Relative to the inflation rate at year-end 2020 (10.4%), these forecasts indicate a bit of ease for households in terms of their purchasing power (i.e. the value of a currency in terms of the amount of goods and services one can buy) and also reduces the cost of borrowing for businesses and people needing loans.
Thus, it remains a major indicator for measuring the health of an economy and it’s important to the Central Bank’s decision of pegging the monetary policy rate — the rate at which the Central Bank lends to Commercial Banks.
These notwithstanding, renewed waves of the COVID-19 virus and its associated economic constraints may spiral inflation rate again and thus, thwart the possibilities of improving people’s standard of living, ending the year with a high rate. With hints of going back into a lockdown, these expectations may not be realized.
Amid these likely circumstances, the Central Bank is also being pressured by the business community to reduce the policy rate in order to further reduce the lending rates of commercial banks.
This comes at a time when the Central Bank’s monetary policy committee is meeting to set the policy rate, with today, January 29, 2021 marking the last day of the meeting.
Speaking in an interview with the Vaultz News, Prof Gatsi hinted that in reducing the policy rate, the Central Bank risks setting aside macroeconomic indicators. Therefore, the only possible action should be to maintain the policy rate at current levels.
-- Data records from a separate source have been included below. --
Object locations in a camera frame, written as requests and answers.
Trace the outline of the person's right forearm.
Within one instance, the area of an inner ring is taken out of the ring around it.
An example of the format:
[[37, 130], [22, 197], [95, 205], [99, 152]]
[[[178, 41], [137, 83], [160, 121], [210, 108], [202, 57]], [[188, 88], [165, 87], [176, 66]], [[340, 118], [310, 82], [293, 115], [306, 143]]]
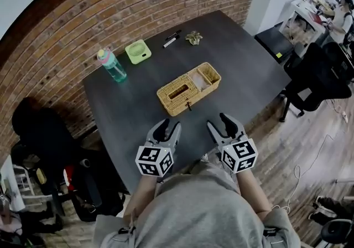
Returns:
[[268, 214], [272, 206], [250, 169], [236, 174], [241, 196], [258, 215]]

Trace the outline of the small potted plant ornament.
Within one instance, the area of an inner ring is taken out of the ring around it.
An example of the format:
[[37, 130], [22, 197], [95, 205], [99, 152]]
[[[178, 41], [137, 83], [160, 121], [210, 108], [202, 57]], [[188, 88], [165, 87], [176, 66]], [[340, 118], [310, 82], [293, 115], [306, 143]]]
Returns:
[[195, 30], [185, 36], [185, 40], [193, 46], [199, 45], [202, 38], [203, 36]]

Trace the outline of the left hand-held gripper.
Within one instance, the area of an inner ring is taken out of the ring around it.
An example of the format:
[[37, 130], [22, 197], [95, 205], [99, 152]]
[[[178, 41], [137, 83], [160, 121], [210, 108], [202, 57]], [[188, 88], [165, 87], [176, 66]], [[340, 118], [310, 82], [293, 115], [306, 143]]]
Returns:
[[168, 126], [168, 118], [158, 122], [148, 131], [145, 144], [139, 146], [135, 163], [142, 175], [164, 177], [172, 169], [181, 123], [177, 122], [166, 136]]

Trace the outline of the white barrel marker pen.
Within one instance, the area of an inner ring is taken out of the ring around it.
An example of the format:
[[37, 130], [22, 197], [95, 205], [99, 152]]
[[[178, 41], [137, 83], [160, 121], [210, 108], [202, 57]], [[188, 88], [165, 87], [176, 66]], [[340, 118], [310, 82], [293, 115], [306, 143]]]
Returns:
[[176, 35], [175, 37], [171, 38], [170, 40], [168, 40], [164, 45], [163, 48], [167, 48], [169, 45], [171, 45], [173, 42], [175, 42], [176, 40], [178, 40], [180, 38], [180, 35]]

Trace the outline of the clear plastic wrapper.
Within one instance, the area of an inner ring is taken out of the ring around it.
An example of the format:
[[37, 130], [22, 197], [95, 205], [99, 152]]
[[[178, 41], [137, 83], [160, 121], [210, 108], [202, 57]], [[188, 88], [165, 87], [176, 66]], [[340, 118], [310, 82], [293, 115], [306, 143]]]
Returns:
[[192, 82], [200, 91], [207, 89], [211, 85], [209, 81], [204, 78], [198, 71], [194, 71], [189, 76]]

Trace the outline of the teal water bottle pink lid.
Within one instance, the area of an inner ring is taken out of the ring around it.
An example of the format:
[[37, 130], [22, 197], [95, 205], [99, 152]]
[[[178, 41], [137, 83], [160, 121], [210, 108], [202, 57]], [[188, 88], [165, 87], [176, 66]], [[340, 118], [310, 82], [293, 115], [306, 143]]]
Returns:
[[116, 82], [122, 82], [126, 79], [126, 72], [109, 48], [100, 49], [97, 52], [96, 57], [100, 64], [108, 71]]

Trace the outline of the black headrest office chair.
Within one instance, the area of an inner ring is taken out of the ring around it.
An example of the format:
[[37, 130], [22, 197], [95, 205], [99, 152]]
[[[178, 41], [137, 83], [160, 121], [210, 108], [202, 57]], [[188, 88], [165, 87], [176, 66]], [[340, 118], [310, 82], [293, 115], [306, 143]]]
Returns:
[[[108, 154], [83, 148], [53, 109], [26, 97], [13, 112], [12, 127], [25, 153], [39, 158], [39, 168], [47, 177], [44, 187], [61, 216], [67, 200], [84, 222], [93, 222], [98, 215], [116, 216], [123, 210], [125, 197], [119, 194], [120, 179]], [[73, 190], [63, 176], [68, 165], [74, 166]]]

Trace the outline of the person's left forearm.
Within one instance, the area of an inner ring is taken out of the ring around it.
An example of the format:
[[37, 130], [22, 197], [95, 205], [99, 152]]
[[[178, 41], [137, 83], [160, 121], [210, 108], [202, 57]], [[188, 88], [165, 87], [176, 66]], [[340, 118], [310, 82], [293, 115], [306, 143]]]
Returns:
[[143, 175], [138, 183], [136, 191], [130, 198], [128, 205], [124, 211], [123, 220], [130, 222], [131, 219], [137, 218], [152, 202], [155, 196], [155, 190], [158, 184], [158, 177]]

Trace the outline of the white desk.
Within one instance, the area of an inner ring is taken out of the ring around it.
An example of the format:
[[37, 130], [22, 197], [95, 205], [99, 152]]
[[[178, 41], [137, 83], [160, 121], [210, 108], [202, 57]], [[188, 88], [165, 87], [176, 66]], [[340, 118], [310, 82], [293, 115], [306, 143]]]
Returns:
[[285, 28], [288, 28], [289, 35], [292, 35], [291, 25], [296, 17], [300, 16], [313, 30], [312, 36], [306, 39], [306, 44], [317, 41], [317, 39], [326, 32], [324, 23], [319, 15], [316, 14], [315, 8], [307, 1], [293, 0], [291, 1], [285, 11], [280, 15], [279, 31], [282, 33]]

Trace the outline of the white side table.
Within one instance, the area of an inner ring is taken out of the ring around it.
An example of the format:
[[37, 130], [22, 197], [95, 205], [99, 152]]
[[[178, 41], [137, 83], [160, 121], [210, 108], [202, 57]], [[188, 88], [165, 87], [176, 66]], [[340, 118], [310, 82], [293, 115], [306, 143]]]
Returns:
[[28, 171], [22, 166], [13, 164], [10, 155], [0, 169], [0, 186], [5, 195], [9, 196], [12, 211], [24, 210], [24, 199], [34, 196]]

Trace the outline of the woven wicker basket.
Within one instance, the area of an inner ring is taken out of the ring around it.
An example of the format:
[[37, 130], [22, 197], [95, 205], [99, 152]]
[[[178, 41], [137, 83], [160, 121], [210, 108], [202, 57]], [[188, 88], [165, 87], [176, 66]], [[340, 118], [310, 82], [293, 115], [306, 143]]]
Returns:
[[[198, 71], [211, 84], [207, 89], [200, 91], [190, 78], [190, 74]], [[190, 71], [177, 77], [157, 91], [157, 96], [167, 113], [175, 117], [205, 96], [216, 90], [221, 81], [221, 75], [208, 62], [204, 62]]]

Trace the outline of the small green desk fan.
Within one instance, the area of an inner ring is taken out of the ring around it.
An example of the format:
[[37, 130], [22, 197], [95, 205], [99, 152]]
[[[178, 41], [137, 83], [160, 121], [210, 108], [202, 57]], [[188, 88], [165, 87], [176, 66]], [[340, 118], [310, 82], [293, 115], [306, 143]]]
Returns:
[[152, 56], [152, 52], [142, 39], [126, 46], [125, 51], [131, 63], [134, 65], [137, 65]]

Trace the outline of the black drawer cabinet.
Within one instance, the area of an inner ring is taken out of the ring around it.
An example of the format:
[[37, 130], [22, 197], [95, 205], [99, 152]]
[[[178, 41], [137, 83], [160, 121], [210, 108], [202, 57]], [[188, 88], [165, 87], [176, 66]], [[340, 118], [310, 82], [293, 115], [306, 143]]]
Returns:
[[[279, 64], [288, 60], [293, 53], [293, 44], [277, 26], [256, 34], [254, 38]], [[282, 57], [277, 58], [277, 53], [281, 53]]]

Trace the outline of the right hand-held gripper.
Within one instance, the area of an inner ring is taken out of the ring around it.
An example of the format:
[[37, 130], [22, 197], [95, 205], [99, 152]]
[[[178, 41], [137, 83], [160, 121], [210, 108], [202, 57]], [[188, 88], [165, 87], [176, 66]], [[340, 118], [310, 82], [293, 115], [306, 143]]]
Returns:
[[223, 136], [211, 121], [208, 120], [206, 124], [221, 152], [221, 162], [234, 174], [253, 168], [258, 157], [253, 139], [245, 135], [243, 124], [231, 115], [220, 113], [220, 118], [227, 136]]

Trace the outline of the black marker pen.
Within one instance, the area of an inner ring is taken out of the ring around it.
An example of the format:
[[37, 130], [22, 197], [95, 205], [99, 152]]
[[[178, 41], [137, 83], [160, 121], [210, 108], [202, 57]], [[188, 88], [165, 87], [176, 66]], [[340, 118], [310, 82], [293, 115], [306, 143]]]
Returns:
[[170, 39], [176, 37], [181, 32], [181, 29], [175, 31], [172, 35], [168, 36], [165, 41], [169, 41]]
He argued that, the Central Bank sacrificed monetary policy in 2020 and did not consider economic indicators, just so that it will reduce the impact of the pandemic on businesses and ensure that funds were available for businesses to operate— most notably the reduction of interest rates.
“Because, if you go and cut down the monetary policy rate, without adherence to the development of indicators within the macro space and external development, we may actually find ourselves in trouble.
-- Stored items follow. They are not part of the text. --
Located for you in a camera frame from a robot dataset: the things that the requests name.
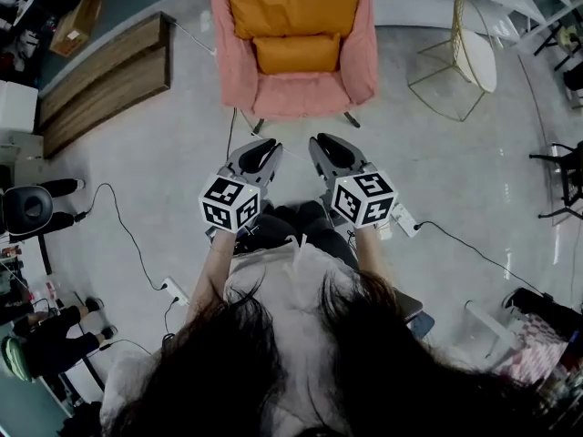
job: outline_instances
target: pink armchair
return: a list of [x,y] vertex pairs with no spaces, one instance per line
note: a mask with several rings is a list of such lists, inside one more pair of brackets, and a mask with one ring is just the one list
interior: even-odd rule
[[332,73],[259,72],[251,41],[235,35],[229,0],[211,0],[215,20],[217,62],[222,102],[264,119],[321,117],[348,113],[373,97],[378,90],[378,56],[374,32],[373,2],[360,0],[352,32],[343,42],[340,69]]

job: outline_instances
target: orange cushion
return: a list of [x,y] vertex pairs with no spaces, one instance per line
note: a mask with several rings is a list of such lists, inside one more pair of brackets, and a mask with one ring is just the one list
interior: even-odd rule
[[235,32],[253,37],[347,37],[353,29],[359,0],[229,0]]
[[266,75],[336,71],[340,34],[334,36],[254,37],[257,62]]

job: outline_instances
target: white shirt
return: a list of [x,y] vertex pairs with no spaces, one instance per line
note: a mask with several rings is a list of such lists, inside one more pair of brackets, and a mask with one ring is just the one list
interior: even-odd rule
[[[318,309],[324,279],[348,289],[353,285],[352,275],[352,269],[341,260],[306,243],[305,237],[301,245],[291,238],[291,243],[280,248],[233,259],[223,298],[237,299],[239,295],[234,290],[250,292],[261,283],[254,298],[273,318],[275,341],[287,374],[281,396],[267,410],[273,435],[294,436],[322,425],[314,406],[326,424],[343,431],[343,422],[331,399],[334,346],[323,329]],[[133,356],[114,365],[107,376],[102,422],[138,397],[155,364],[154,356]]]

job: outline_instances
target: cardboard box
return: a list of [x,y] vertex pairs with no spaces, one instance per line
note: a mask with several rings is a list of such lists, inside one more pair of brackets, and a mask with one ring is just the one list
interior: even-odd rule
[[50,50],[61,56],[75,53],[91,36],[103,0],[81,0],[61,18],[53,35]]

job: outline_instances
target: electrical outlet
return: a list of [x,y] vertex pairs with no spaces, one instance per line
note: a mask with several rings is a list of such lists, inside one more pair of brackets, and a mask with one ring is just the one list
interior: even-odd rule
[[399,203],[394,206],[392,215],[393,219],[399,224],[399,227],[401,227],[410,238],[417,234],[419,230],[414,228],[414,226],[417,225],[417,222],[411,217],[411,214],[406,208],[404,208],[403,204]]
[[170,294],[170,297],[172,299],[179,299],[177,303],[180,306],[186,306],[189,304],[189,297],[186,296],[186,293],[182,290],[181,287],[178,286],[176,281],[174,281],[171,277],[166,277],[162,282],[162,285],[164,284],[166,284],[166,291]]

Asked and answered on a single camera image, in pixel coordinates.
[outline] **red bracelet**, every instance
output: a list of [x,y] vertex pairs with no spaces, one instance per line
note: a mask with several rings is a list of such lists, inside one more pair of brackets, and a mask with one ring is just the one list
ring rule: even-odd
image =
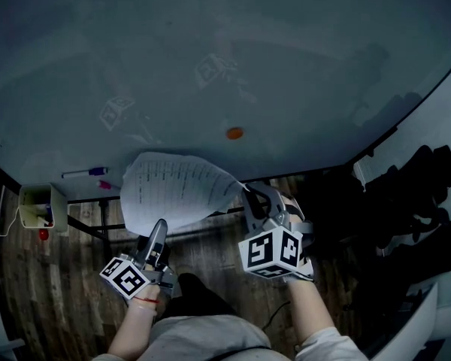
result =
[[145,302],[152,302],[153,304],[158,304],[159,301],[157,299],[149,299],[149,298],[138,298],[138,297],[134,297],[135,299],[140,299],[141,301],[145,301]]

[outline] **gray shirt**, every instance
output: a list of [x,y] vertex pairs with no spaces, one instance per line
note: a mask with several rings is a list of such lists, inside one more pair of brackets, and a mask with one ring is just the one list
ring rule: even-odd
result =
[[[172,317],[159,321],[150,333],[150,345],[138,361],[207,361],[233,350],[270,347],[268,337],[257,326],[242,318],[221,315]],[[287,361],[288,358],[268,349],[249,349],[227,357],[226,361]],[[295,361],[360,360],[367,358],[354,342],[327,328],[309,337]],[[102,354],[93,361],[123,361]]]

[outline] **paper sheet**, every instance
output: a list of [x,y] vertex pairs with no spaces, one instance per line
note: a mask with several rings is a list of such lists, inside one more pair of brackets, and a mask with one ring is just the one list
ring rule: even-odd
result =
[[149,236],[159,219],[168,231],[226,207],[242,190],[229,173],[196,156],[142,153],[120,190],[126,228]]

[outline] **orange magnet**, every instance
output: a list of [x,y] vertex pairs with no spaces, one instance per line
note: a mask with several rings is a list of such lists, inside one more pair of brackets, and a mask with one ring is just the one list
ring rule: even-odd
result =
[[241,127],[233,127],[227,130],[227,138],[234,141],[235,139],[242,138],[244,131]]

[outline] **wrist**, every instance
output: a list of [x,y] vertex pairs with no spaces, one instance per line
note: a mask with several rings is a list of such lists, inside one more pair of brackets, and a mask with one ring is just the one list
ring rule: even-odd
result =
[[141,307],[141,308],[147,308],[147,309],[155,311],[157,309],[157,305],[158,304],[155,303],[155,302],[148,302],[148,301],[143,301],[142,299],[133,298],[131,300],[131,303],[129,304],[129,307],[131,305],[135,305],[135,306],[138,306],[138,307]]
“So, I am not expecting that we are going to reduce the policy rate, because inflation has started going up, and the exchange rate is not as stable as we expect. If you look at our fiscal indicators they are also very uncomfortable.
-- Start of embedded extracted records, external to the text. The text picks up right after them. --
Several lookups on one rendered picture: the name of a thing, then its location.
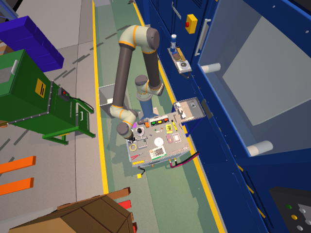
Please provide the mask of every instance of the robotic arm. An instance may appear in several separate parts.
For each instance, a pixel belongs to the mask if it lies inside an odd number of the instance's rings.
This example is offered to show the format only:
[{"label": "robotic arm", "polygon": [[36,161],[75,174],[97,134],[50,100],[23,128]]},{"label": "robotic arm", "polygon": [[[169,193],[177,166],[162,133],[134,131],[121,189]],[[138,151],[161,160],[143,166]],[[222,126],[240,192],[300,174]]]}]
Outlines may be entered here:
[{"label": "robotic arm", "polygon": [[147,69],[149,80],[143,82],[138,88],[141,95],[150,93],[161,96],[164,84],[160,81],[159,67],[156,49],[159,47],[160,36],[156,29],[133,25],[127,28],[120,37],[120,54],[116,76],[115,89],[113,93],[112,106],[109,109],[113,117],[122,122],[117,126],[118,133],[125,139],[133,138],[132,127],[138,116],[132,109],[123,109],[124,96],[127,79],[130,70],[132,53],[136,46],[140,46]]}]

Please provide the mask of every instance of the green floor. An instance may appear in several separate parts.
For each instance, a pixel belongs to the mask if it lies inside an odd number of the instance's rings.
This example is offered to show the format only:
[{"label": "green floor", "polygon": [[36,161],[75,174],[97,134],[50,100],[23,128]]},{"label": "green floor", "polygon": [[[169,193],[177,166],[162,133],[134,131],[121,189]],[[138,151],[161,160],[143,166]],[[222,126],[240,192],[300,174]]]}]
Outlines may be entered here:
[{"label": "green floor", "polygon": [[[96,43],[99,87],[115,83],[120,47],[119,38],[126,25],[140,25],[133,4],[126,0],[114,0],[111,5],[95,8]],[[141,49],[133,52],[128,77],[126,95],[131,109],[140,111],[136,99],[135,78],[147,75]],[[153,106],[160,115],[169,113],[172,104],[165,89],[161,97],[153,96]],[[117,134],[119,119],[110,119],[102,110],[104,154],[106,161],[109,192],[131,187],[130,198],[134,222],[139,233],[218,233],[218,229],[200,182],[193,161],[171,169],[169,162],[147,167],[141,179],[137,174],[141,170],[133,168],[129,162],[124,138]]]}]

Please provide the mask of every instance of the spray can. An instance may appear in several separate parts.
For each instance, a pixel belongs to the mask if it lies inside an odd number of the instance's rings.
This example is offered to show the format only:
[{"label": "spray can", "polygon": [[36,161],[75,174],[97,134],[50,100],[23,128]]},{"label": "spray can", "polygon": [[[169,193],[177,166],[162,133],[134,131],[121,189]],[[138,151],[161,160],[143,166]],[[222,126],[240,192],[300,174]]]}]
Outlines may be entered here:
[{"label": "spray can", "polygon": [[172,35],[172,40],[171,40],[171,52],[175,52],[175,48],[176,48],[176,35],[173,34]]}]

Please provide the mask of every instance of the yellow emergency stop box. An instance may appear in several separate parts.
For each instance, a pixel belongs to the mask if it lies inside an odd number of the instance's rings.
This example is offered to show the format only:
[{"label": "yellow emergency stop box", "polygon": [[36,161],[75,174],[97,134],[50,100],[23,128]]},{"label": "yellow emergency stop box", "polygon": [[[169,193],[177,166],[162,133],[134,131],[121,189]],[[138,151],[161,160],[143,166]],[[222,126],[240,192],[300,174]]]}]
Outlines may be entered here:
[{"label": "yellow emergency stop box", "polygon": [[194,15],[187,15],[186,25],[189,23],[189,26],[186,27],[186,30],[189,34],[194,34],[197,22],[198,20]]}]

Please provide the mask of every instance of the concrete floor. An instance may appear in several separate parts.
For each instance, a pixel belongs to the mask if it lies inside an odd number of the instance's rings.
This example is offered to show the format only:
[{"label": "concrete floor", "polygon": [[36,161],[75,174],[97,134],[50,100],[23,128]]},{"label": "concrete floor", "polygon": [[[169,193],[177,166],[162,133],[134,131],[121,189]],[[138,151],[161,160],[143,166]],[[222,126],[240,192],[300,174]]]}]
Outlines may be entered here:
[{"label": "concrete floor", "polygon": [[[127,1],[97,2],[96,43],[103,42],[97,48],[100,87],[115,82],[118,40],[124,31],[120,29],[128,24],[140,25],[140,22],[133,5]],[[94,54],[90,50],[93,47],[92,0],[56,0],[53,3],[27,0],[17,13],[20,17],[29,15],[65,58],[62,69],[47,72],[46,76],[71,96],[81,98],[96,109]],[[82,61],[75,62],[82,56],[85,56]],[[126,91],[130,108],[136,111],[141,108],[135,98],[134,79],[140,74],[147,75],[142,53],[138,50],[133,53]],[[171,111],[167,90],[161,97],[153,97],[153,105],[161,115]],[[67,136],[69,145],[65,147],[12,125],[0,129],[0,164],[37,156],[35,166],[0,177],[0,185],[35,178],[33,188],[0,196],[0,209],[5,210],[0,213],[0,233],[46,215],[59,205],[103,194],[96,114],[90,115],[90,130],[97,137],[92,139],[71,133]],[[125,140],[116,132],[120,121],[110,119],[103,110],[101,120],[109,192],[131,187],[129,197],[116,201],[131,200],[129,211],[133,212],[139,232],[219,232],[193,162],[174,170],[168,168],[167,163],[160,163],[146,168],[145,175],[137,179],[140,171],[128,162]]]}]
“…my expectation will be to tackle the indicators that will cause you to reduce the interest rate or to increase the interest rate. If you are able to deal with those indicators, then you will have your way clear as to whether going forward, the interest rate in terms of lending rates will go down.
“So, when you look at all those things, I believe the best thing to do is to maintain the policy rate. If we are going to reduce the policy rate, then it means that it is not driven by the indicators.”
Conditions unripe for reduction of inflation target
Prof. Gatsi also suggested that it is unlikely for the Central Bank to reduce the inflation band of 8% +/-2 for this year. He believes that statistical data has not given us the indication that there is a need to reduce the target.
He however stressed that, the real economic road map for the economy will be set in March, when the full year budget and economic policy management will be announced to the country and that is when there may be the need to readjust the band or not.
“…what we are dealing with now, the 8%+/-2, that was the 2020 target, and what was read for the first quarter of 2021 is just a constitutional provision to allow for expenditure to take place while the government is being formed.
“… when the government is formed, I believe the economic growth rate for 2021, going forward will be reactivated and we will know whether there is a need to change the band.”